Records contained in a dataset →
■ ■ ■ ■ ■
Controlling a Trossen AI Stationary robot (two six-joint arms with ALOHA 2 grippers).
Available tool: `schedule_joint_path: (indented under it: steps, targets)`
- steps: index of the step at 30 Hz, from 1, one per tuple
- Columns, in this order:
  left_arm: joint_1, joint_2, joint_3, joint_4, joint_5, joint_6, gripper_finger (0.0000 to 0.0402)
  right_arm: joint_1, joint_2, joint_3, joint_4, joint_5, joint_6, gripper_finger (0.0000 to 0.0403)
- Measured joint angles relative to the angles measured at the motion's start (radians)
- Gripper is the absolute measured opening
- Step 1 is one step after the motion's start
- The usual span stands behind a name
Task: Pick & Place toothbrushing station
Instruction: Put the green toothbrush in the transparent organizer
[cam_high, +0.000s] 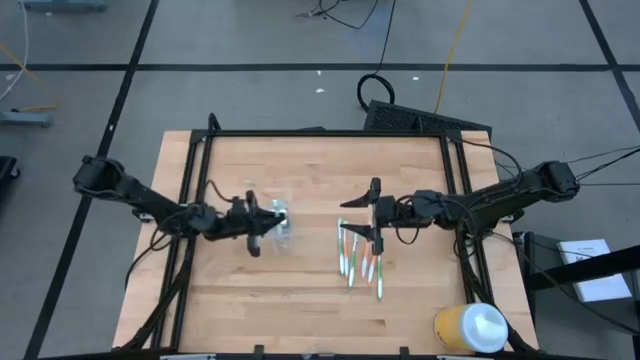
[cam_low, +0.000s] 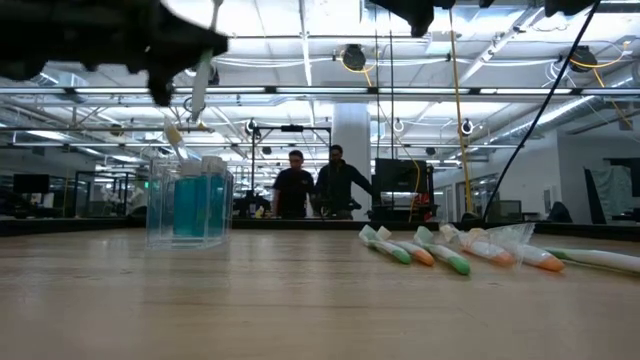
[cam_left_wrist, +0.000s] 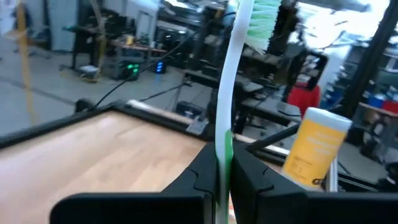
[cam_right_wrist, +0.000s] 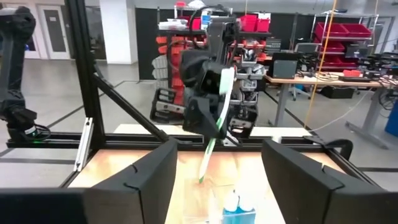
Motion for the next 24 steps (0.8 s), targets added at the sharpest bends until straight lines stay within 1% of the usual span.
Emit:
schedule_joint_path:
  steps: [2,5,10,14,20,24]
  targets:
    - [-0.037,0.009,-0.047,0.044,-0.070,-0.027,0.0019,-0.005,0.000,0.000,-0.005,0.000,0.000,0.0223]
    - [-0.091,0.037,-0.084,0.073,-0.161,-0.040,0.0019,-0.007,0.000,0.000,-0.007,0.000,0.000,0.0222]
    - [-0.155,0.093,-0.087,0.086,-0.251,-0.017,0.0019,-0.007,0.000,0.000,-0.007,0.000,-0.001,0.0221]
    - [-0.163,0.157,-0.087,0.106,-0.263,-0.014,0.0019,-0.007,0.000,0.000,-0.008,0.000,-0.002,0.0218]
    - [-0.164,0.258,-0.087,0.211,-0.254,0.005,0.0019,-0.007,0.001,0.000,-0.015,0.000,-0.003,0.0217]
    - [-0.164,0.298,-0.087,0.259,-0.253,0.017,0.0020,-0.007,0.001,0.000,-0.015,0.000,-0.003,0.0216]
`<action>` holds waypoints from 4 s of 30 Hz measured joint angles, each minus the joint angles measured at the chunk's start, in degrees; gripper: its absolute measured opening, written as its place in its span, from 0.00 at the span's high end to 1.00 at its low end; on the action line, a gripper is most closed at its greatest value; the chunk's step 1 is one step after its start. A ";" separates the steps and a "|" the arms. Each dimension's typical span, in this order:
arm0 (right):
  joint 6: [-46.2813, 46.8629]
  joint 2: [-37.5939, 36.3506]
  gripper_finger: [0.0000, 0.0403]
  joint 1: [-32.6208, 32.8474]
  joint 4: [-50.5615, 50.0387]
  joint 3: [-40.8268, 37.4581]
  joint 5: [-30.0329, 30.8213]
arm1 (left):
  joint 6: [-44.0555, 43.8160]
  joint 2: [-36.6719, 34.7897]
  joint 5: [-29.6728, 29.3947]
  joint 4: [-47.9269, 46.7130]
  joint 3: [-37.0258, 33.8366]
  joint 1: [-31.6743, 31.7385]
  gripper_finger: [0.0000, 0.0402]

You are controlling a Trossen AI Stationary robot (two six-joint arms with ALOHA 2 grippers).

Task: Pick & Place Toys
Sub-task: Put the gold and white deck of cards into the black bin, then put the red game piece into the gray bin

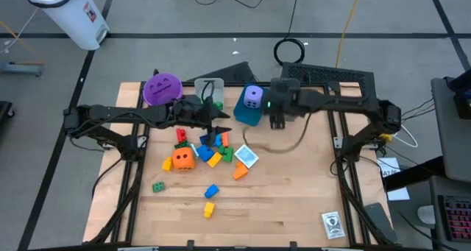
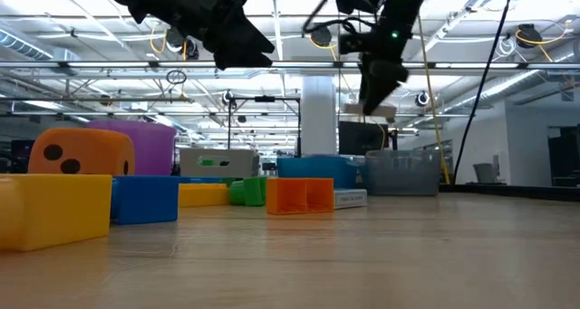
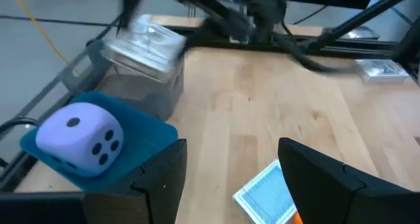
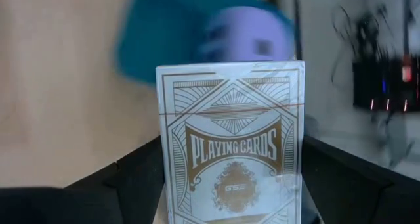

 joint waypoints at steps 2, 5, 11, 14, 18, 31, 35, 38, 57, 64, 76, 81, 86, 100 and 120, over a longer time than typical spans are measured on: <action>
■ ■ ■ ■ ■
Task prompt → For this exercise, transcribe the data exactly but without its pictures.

Solution to the exercise →
Controlling a Trossen AI Stationary robot (two six-joint arms with ALOHA 2 grippers).
Available tool: `schedule_joint_path: (indented under it: steps, targets)`
- steps: index of the step at 30 Hz, from 1, one per tuple
- Columns, in this order:
  left_arm: joint_1, joint_2, joint_3, joint_4, joint_5, joint_6, gripper_finger (0.0000 to 0.0402)
  right_arm: joint_1, joint_2, joint_3, joint_4, joint_5, joint_6, gripper_finger (0.0000 to 0.0403)
- Measured joint angles relative to the angles measured at the motion's start (radians)
- Gripper is the absolute measured opening
- Step 1 is one step after the motion's start
- The usual span stands behind a name
Task: Pick & Place toothbrushing station
Instruction: Put the green toothbrush in the transparent organizer
[cam_high, +0.000s] 
[cam_low, +0.000s] 
[cam_left_wrist, +0.000s] 
[cam_right_wrist, +0.000s] 
Motion for the next 24 steps (0.8 s), targets added at the sharpest bends until straight lines stay within 1% of the usual span.
Emit:
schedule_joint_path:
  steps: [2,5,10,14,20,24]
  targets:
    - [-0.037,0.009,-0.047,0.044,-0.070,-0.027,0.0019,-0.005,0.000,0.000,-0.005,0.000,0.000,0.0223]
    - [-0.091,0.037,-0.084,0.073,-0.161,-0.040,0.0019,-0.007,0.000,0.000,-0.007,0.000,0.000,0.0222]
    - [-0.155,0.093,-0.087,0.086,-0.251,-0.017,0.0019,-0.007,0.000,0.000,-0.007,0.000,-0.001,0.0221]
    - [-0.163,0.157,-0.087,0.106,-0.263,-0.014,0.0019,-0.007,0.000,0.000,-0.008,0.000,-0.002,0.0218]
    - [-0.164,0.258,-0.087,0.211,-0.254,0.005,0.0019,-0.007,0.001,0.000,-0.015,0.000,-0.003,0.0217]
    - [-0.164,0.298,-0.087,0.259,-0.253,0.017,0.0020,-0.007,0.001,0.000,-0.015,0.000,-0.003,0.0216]
`<action>` holds waypoints from 4 s of 30 Hz measured joint angles, each minus the joint angles measured at the chunk's start, in degrees; gripper: its absolute measured opening, written as its place in its span, from 0.00 at the span's high end to 1.00 at its low end; on the action line, a gripper is most closed at its greatest value; the chunk's step 1 is one step after its start. A ";" separates the steps and a "|" the arms. Each dimension's typical span, in this order:
arm0 (right):
  joint 6: [-46.2813, 46.8629]
  joint 2: [-37.5939, 36.3506]
  gripper_finger: [0.0000, 0.0403]
  joint 1: [-32.6208, 32.8474]
  joint 4: [-50.5615, 50.0387]
  joint 3: [-40.8268, 37.4581]
  joint 5: [-30.0329, 30.8213]
arm1 (left):
  joint 6: [-44.0555, 43.8160]
  joint 2: [-36.6719, 34.7897]
  joint 5: [-29.6728, 29.3947]
  joint 4: [-47.9269, 46.7130]
  joint 3: [-37.0258, 33.8366]
  joint 1: [-31.6743, 31.7385]
  gripper_finger: [0.0000, 0.0402]

You are controlling a Trossen AI Stationary robot (two six-joint arms with ALOHA 2 grippers).

Task: Pick & Place Toys
Sub-task: Put the gold and white deck of cards into the black bin, then put the red game piece into the gray bin


 joint waypoints at steps 2, 5, 11, 14, 18, 31, 35, 38, 57, 64, 76, 81, 86, 100 and 120, over a longer time than typical spans are measured on: <action>

Work on this exercise is finished.